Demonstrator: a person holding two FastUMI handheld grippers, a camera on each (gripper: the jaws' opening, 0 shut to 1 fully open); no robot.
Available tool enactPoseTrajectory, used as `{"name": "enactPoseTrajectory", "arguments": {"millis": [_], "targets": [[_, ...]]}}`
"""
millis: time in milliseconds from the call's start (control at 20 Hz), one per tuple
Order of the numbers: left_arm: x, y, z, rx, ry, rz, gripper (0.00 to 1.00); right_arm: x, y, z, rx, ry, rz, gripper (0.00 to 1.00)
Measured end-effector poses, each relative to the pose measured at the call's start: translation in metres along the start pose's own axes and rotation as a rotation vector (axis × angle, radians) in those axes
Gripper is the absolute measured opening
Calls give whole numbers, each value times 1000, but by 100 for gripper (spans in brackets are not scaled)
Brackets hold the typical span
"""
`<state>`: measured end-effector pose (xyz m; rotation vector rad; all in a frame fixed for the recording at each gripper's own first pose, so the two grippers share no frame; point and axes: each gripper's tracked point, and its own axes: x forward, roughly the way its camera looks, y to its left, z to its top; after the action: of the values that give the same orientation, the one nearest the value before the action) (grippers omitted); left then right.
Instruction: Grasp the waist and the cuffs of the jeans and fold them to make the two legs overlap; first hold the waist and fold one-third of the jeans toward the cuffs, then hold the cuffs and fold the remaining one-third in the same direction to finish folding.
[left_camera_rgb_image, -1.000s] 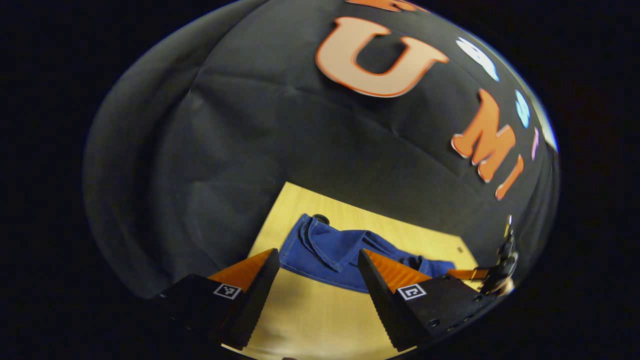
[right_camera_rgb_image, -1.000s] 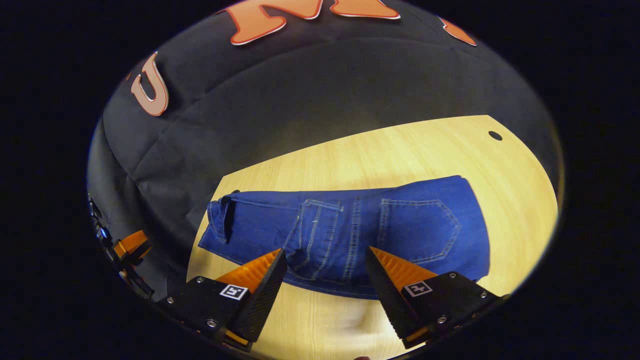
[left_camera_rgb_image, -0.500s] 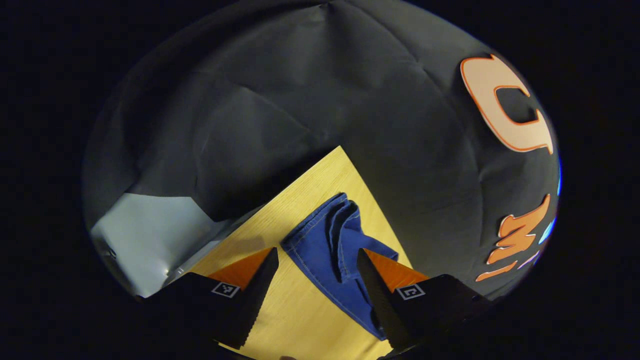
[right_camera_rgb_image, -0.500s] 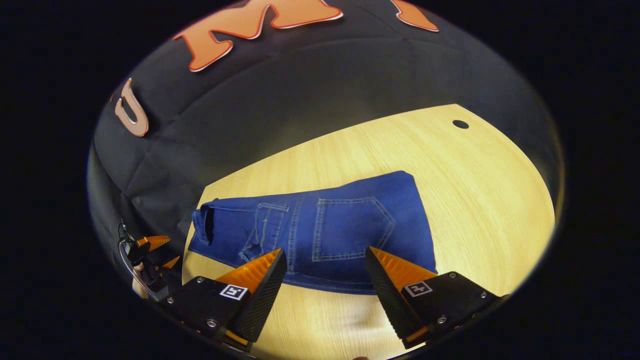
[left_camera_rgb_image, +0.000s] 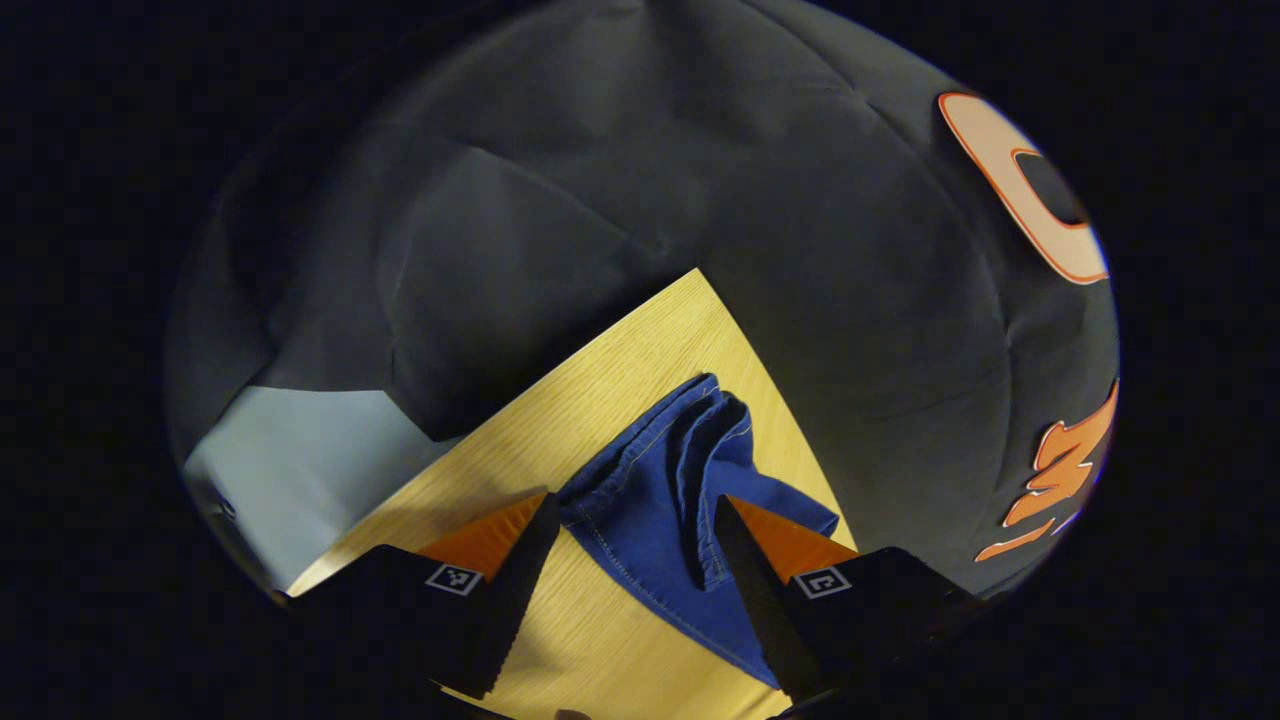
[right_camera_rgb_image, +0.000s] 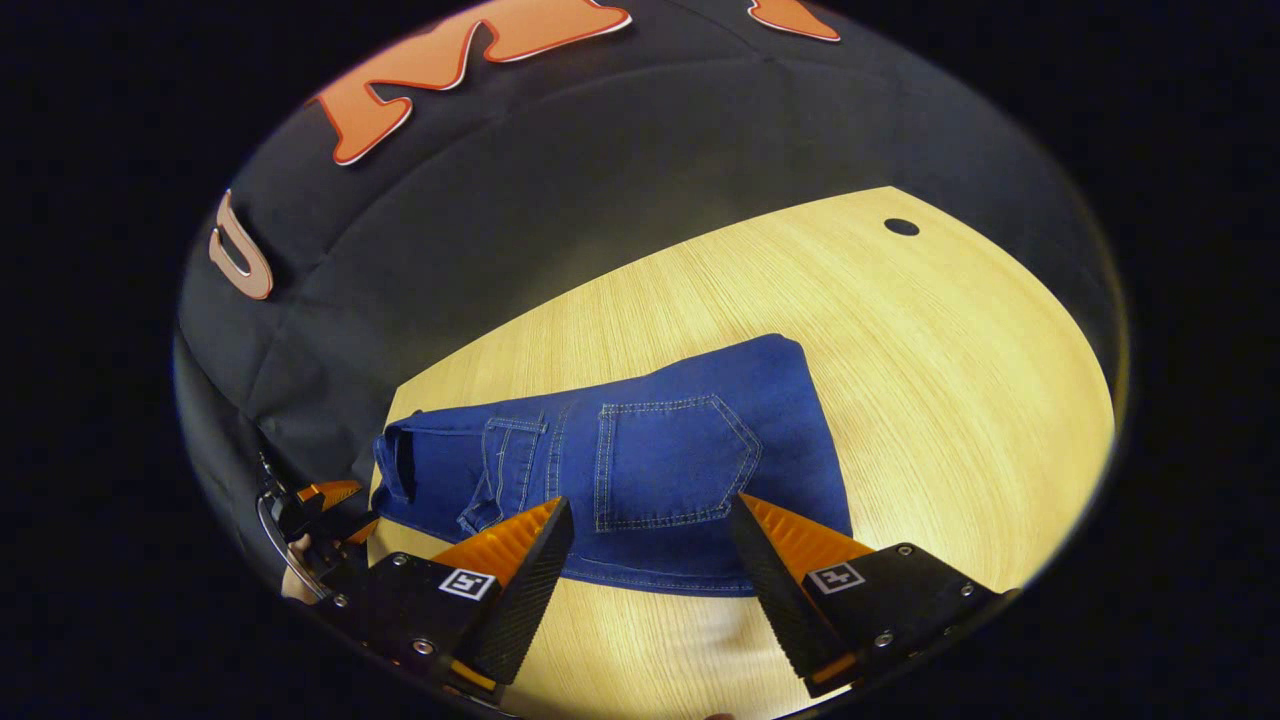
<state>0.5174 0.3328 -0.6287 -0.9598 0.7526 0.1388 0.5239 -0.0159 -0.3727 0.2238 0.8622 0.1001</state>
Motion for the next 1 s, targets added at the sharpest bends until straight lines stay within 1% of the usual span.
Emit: {"name": "enactPoseTrajectory", "arguments": {"millis": [100,150,200,300,350,400,450,550,600,750,850,1000], "targets": [[14,-16,-8,-64,10,-67,100,2,1,0,11,3,8,98],[20,-25,-13,-94,17,-102,97,2,0,0,14,5,5,98],[28,-33,-13,-119,5,-125,97,2,0,-1,16,9,3,98],[48,-49,-13,-147,-35,-148,95,2,0,-1,27,15,9,98],[59,-53,-17,-135,-41,-137,93,2,-2,-2,32,14,12,98],[69,-48,-19,-99,-51,-96,72,2,-4,-4,37,14,9,98],[72,-36,-18,-50,-59,-24,52,1,-6,-4,41,13,5,98],[61,-37,-19,-20,-71,7,12,-2,-11,-5,47,5,-3,98],[58,-46,-19,-3,-63,-7,6,-9,-17,-3,50,-4,-3,98],[25,-74,-5,107,-144,-16,7,-19,-28,8,45,-43,-20,98],[-2,-109,1,173,-185,-64,7,-23,-32,16,53,-61,-17,98],[-53,-171,-12,293,-230,-138,6,-30,-40,24,81,-80,10,98]]}}
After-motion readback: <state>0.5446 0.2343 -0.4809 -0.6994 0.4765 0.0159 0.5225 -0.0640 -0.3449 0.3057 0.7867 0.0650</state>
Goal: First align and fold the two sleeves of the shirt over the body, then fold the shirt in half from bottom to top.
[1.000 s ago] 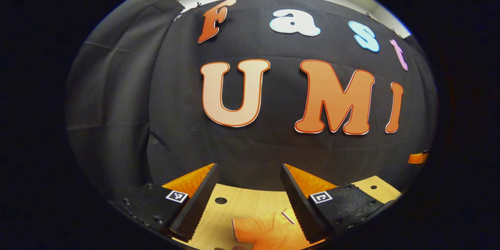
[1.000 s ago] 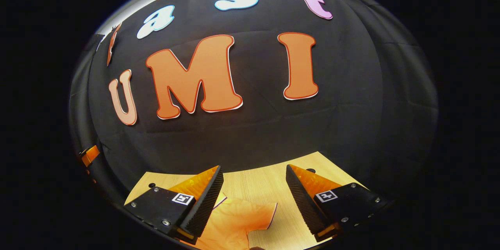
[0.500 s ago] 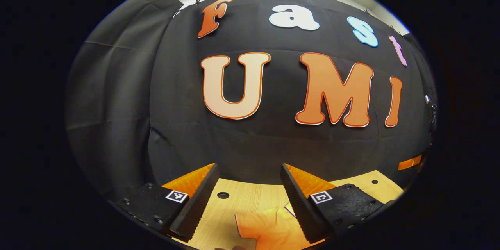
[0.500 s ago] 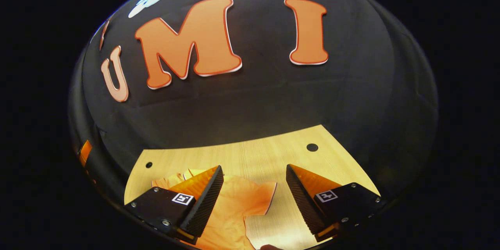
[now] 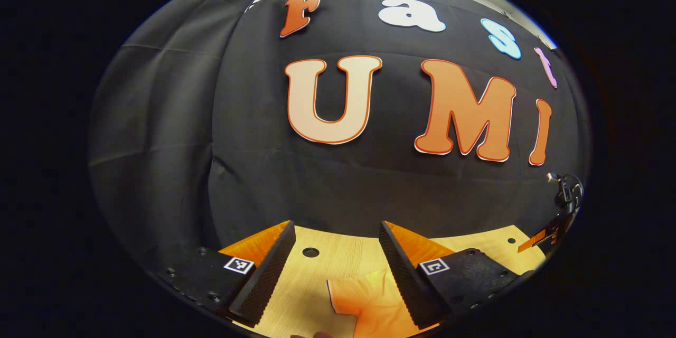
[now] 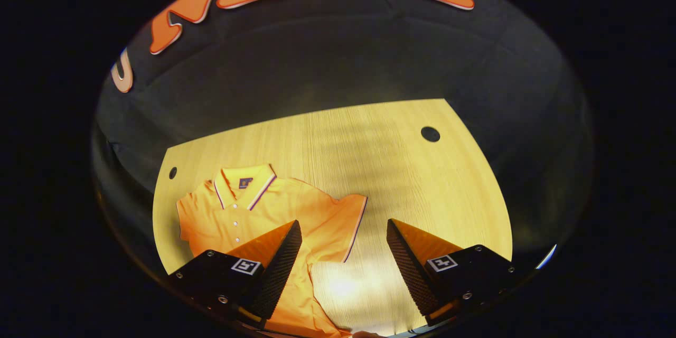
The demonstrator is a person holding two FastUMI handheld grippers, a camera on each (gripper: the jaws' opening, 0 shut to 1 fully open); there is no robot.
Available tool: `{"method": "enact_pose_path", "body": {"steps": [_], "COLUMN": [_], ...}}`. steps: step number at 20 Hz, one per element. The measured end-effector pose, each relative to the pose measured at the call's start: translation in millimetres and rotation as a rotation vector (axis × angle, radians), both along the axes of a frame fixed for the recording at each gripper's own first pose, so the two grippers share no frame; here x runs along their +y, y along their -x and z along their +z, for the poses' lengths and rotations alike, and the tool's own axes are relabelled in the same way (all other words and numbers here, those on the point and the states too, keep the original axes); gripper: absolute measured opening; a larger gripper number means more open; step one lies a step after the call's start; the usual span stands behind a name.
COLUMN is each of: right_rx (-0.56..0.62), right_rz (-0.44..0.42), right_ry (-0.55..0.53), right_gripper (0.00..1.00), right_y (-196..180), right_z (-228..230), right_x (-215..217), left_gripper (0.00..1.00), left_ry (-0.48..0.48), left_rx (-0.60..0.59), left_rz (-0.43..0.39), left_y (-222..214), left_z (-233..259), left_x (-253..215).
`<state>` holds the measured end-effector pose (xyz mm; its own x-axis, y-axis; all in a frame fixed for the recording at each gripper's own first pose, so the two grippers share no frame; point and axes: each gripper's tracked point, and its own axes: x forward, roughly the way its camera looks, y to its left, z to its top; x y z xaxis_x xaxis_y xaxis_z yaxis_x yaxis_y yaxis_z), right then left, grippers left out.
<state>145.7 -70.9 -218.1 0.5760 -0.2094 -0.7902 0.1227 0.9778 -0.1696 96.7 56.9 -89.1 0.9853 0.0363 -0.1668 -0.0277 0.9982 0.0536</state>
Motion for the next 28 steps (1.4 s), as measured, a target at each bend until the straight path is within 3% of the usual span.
{"method": "enact_pose_path", "body": {"steps": [4, 7, 10, 16, 18, 19, 20, 22, 23, 24, 25, 28], "right_rx": [0.163, 0.221, 0.261, 0.308, 0.319, 0.317, 0.321, 0.335, 0.319, 0.322, 0.322, 0.330], "right_rz": [-0.054, -0.073, -0.106, -0.147, -0.152, -0.159, -0.171, -0.192, -0.186, -0.186, -0.191, -0.228], "right_ry": [-0.090, -0.049, -0.073, -0.052, -0.039, -0.040, -0.047, -0.045, -0.038, -0.037, -0.039, -0.052], "right_gripper": [0.99, 0.99, 0.99, 0.98, 0.95, 0.87, 0.93, 0.88, 0.85, 0.76, 0.80, 0.77], "right_y": [-6, -13, -17, -21, -21, -21, -20, -17, -21, -19, -19, -19], "right_z": [-50, -81, -101, -130, -136, -139, -141, -144, -145, -144, -143, -146], "right_x": [-1, -15, -16, -30, -33, -33, -33, -35, -37, -36, -36, -35], "left_gripper": [0.98, 0.98, 0.98, 0.98, 0.98, 0.98, 0.98, 0.98, 0.98, 0.98, 0.98, 0.98], "left_ry": [0.011, -0.013, -0.018, -0.017, -0.015, -0.015, -0.016, -0.018, -0.017, -0.015, -0.013, -0.006], "left_rx": [0.026, 0.045, 0.069, 0.116, 0.122, 0.126, 0.130, 0.134, 0.135, 0.137, 0.142, 0.154], "left_rz": [0.029, 0.032, 0.042, 0.053, 0.051, 0.050, 0.048, 0.052, 0.054, 0.054, 0.055, 0.062], "left_y": [-2, -4, -5, -11, -12, -13, -13, -13, -13, -13, -13, -12], "left_z": [-13, -22, -32, -47, -50, -50, -52, -53, -53, -54, -54, -61], "left_x": [13, 20, 28, 34, 34, 33, 32, 33, 34, 34, 35, 37]}}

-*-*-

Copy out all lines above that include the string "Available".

Available tool enactPoseTrajectory, used as `{"name": "enactPoseTrajectory", "arguments": {"millis": [_], "targets": [[_, ...]]}}`
Available tool: `{"method": "enact_pose_path", "body": {"steps": [_], "COLUMN": [_], ...}}`. steps: step number at 20 Hz, one per element. The measured end-effector pose, each relative to the pose measured at the call's start: translation in millimetres and rotation as a rotation vector (axis × angle, radians), both along the axes of a frame fixed for the recording at each gripper's own first pose, so the two grippers share no frame; here x runs along their +y, y along their -x and z along their +z, for the poses' lengths and rotations alike, and the tool's own axes are relabelled in the same way (all other words and numbers here, those on the point and the states too, keep the original axes); gripper: absolute measured opening; a larger gripper number means more open; step one lies a step after the call's start; the usual span stands behind a name.

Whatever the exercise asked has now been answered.